Languidezco
y desemboco en la locura. Mi cuerpo ya no responde a los instintos que lo
nutren de vida. Muero y solo dejo silencio. Mi existencia ha sido tan
efímera que nadie se da cuenta de mi ausencia. No espero la eternidad pero me
sorprendo agonizando y sintiendo entre cada latido un frío intenso que me lleva
consigo. Se quiebra mi conexión con lo que hasta ahora creía real y entro en un
mundo de sombras sin sentido. Cierro los ojos jadeando, intentando alejarme de
mi propio espanto y descubro que no hay nada detrás de la oscuridad. No veo una
luz al final de un túnel ni caras conocidas. El dolor que recorre mi cuerpo me
obliga a permanecer en una extrema vigilia y un miedo descontrolado atenaza mi
capacidad de raciocinio. No recuerdo nada ni a nadie y me enfrento a mi fin
solo y sin fuerzas. Me entrego y en esa entrega encuentro algo de aliento
interrumpido por un inesperado dolor insoportable. Apenas soy consciente de que
sigo luchando, no quiero hacerlo pero mis órganos no responden ya a mi voluntad
y se aferran a subsistir a cualquier precio. Un cóctel químico autoinfligido me
reactiva entre estertores por apenas unos segundos, lo suficiente para hacerme
ver la imperativa importancia de lo que está sucediendo. En lo universal no soy
más que una mota de polvo que se retuerce sin aceptar que han acabado sus días,
sin embargo el dolor lo embarga todo. El
ego lucha por sobrevivir, hacinado en un espacio claustrofóbico, agonizando por
momentos y sintiéndose derrotado al fin. Sin identidad, sin dolor ni
consecuencias, mi cuerpo yace sobre un manto de sangre y relaja cada uno de sus
músculos descubriendo por primera vez su total lasitud. En ese mismo instante
noto vibrar algo en mi interior, me desvanezco, solo oscuridad.

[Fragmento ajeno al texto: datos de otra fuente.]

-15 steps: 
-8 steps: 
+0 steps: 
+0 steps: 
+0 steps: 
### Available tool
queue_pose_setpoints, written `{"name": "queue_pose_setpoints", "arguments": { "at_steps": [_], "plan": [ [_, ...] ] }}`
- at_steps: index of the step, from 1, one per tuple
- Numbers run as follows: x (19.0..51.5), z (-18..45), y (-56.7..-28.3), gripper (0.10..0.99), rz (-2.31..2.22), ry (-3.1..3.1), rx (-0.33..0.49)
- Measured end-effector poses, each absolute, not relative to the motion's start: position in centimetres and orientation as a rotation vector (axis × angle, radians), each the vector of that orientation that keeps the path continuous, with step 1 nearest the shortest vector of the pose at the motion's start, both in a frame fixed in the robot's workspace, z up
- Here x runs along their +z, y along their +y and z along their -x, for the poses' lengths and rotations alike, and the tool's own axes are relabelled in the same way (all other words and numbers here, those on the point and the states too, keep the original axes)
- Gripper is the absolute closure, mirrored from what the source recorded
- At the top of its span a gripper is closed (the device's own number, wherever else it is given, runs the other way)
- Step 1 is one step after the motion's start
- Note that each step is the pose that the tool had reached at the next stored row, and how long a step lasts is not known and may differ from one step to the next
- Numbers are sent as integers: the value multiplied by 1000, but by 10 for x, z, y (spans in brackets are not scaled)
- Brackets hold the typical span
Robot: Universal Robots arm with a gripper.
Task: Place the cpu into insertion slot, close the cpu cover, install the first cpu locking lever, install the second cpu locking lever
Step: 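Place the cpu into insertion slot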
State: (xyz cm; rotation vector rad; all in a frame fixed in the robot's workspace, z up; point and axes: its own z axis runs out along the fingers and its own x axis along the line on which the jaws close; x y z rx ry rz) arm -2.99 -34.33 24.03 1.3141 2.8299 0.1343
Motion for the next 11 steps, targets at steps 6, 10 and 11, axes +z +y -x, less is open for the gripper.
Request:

jueves, 26 de diciembre de 2013
Diario Z. Capítulo 2. Muto - por Matías Gali
Despierto
apenas con fuerzas y me levanto como buenamente puedo. Miro el suelo y en mis
pasos dejo huellas de sangre. Espesa, casi seca. Me dirijo al baño con extrema
torpeza pero con una lucidez hasta ahora desconocida. Comprendo en menos de un
segundo que estoy muerto. Tardo aún menos en aceptarlo sorprendiéndome de la
simplicidad de los hechos. Soy consciente de que mi cuerpo me entorpece, no
siento nada de cuello para abajo pero si soy capaz de dominar mi relajada
musculatura. Mando impulsos concretos a lugares concretos de mi cuerpo y ellos
responden tardíamente pero con gran precisión, soy consciente que puedo mejorar
en esta faceta. Me siento diáfano, como una licuadora voy estrujando mis
vísceras y vomito sangre y bilis. No es desagradable para mí, comprendo
que me estoy vaciando, preparando mi cuerpo para algo desconocido. Algo confuso
analizo la situación, dándome cuenta que respondo a instintos naturales, como
si ya lo hubiese ensayado en otra vida. Elimino recursos que no necesito
licuando órganos y expulsándolos sin escrúpulos. Desconozco la naturaleza de lo
que me está ocurriendo y liquido sistemáticamente cualquier recuerdo de mi
pasado. Visualizo y comprimo mis recuerdos en pequeños fotogramas y los desecho
como si nunca hubiesen existido. Solo me dejo un recuerdo, un fotograma, una
imagen acompañada de un nombre. Lo demás se esfuma entre una gran actividad
mental. Continúo hacia el baño y contemplo mi imagen en el espejo. Demacrado,
enervo mis terminaciones nerviosas faciales hasta encontrar un tono adecuado,
no me supone un gran esfuerzo, parece que solo tengo sangre para esta función
como si hubiera sellado por el cuello mi cuerpo manteniendo vivo solo mi
cerebro, un cerebro que sin tener que mantener un cuerpo ya inservible contase
con un gran espacio para desarrollarse y trabajar. No comprendía como podía
sobrevivir sin respirar, sin un corazón, sin unos pulmones. Para mi no tenía
importancia.
Todavía
ensimismado oí un gran golpe en la puerta de entrada seguido de unos pasos.
Alguien había entrado por la fuerza. Tres individuos se acercaron a mí y antes de que pudiera siquiera reaccionar sentí como golpeaban
mi cabeza dejando de ser consciente de nuevo.